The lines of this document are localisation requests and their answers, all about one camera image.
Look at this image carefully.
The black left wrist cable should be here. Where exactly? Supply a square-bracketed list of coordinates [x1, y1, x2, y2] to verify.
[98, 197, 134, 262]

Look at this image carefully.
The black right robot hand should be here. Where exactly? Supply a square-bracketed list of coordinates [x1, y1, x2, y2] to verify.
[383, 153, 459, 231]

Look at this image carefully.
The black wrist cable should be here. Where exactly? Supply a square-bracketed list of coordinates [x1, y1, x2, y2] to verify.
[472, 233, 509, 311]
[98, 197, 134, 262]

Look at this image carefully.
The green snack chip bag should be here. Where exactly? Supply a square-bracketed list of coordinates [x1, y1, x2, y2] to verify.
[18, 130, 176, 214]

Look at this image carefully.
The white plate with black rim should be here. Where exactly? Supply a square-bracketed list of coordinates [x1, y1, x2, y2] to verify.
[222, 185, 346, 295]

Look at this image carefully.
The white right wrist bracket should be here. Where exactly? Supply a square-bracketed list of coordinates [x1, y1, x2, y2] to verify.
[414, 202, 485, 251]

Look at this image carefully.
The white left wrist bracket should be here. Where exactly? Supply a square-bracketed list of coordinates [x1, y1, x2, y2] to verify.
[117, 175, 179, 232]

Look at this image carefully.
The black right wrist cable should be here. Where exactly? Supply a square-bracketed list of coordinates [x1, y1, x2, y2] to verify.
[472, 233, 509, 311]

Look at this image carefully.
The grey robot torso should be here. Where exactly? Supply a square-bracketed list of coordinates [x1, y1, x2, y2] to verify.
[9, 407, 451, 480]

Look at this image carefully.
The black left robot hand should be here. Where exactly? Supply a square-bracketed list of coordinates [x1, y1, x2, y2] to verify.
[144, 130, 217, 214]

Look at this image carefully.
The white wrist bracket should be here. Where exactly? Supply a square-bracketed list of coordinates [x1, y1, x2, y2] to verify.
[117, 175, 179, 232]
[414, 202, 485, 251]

*Exercise requirements*: Print the material once more, exactly as it appears.

*Solution*:
The lines of this document are localisation requests and their answers, all about one camera image.
Look at this image carefully.
The black left wrist cable should be here. Where exactly? Supply a square-bracketed list of coordinates [x1, y1, x2, y2] to verify.
[98, 197, 134, 262]

Look at this image carefully.
The black right robot hand should be here. Where exactly? Supply a square-bracketed list of coordinates [x1, y1, x2, y2] to verify.
[383, 153, 459, 231]

Look at this image carefully.
The black wrist cable should be here. Where exactly? Supply a square-bracketed list of coordinates [x1, y1, x2, y2] to verify.
[472, 233, 509, 311]
[98, 197, 134, 262]

Look at this image carefully.
The green snack chip bag should be here. Where exactly? Supply a square-bracketed list of coordinates [x1, y1, x2, y2] to verify.
[18, 130, 176, 214]

Look at this image carefully.
The white plate with black rim should be here. Where exactly? Supply a square-bracketed list of coordinates [x1, y1, x2, y2] to verify.
[222, 185, 346, 295]

Look at this image carefully.
The white right wrist bracket should be here. Where exactly? Supply a square-bracketed list of coordinates [x1, y1, x2, y2] to verify.
[414, 202, 485, 251]

Look at this image carefully.
The white left wrist bracket should be here. Where exactly? Supply a square-bracketed list of coordinates [x1, y1, x2, y2] to verify.
[117, 175, 179, 232]

Look at this image carefully.
The black right wrist cable should be here. Where exactly? Supply a square-bracketed list of coordinates [x1, y1, x2, y2] to verify.
[472, 233, 509, 311]

Look at this image carefully.
The grey robot torso should be here. Where exactly? Supply a square-bracketed list of coordinates [x1, y1, x2, y2] to verify.
[9, 407, 451, 480]

Look at this image carefully.
The black left robot hand should be here. Where exactly? Supply a square-bracketed list of coordinates [x1, y1, x2, y2] to verify.
[144, 130, 217, 214]

Look at this image carefully.
The white wrist bracket should be here. Where exactly? Supply a square-bracketed list of coordinates [x1, y1, x2, y2] to verify.
[117, 175, 179, 232]
[414, 202, 485, 251]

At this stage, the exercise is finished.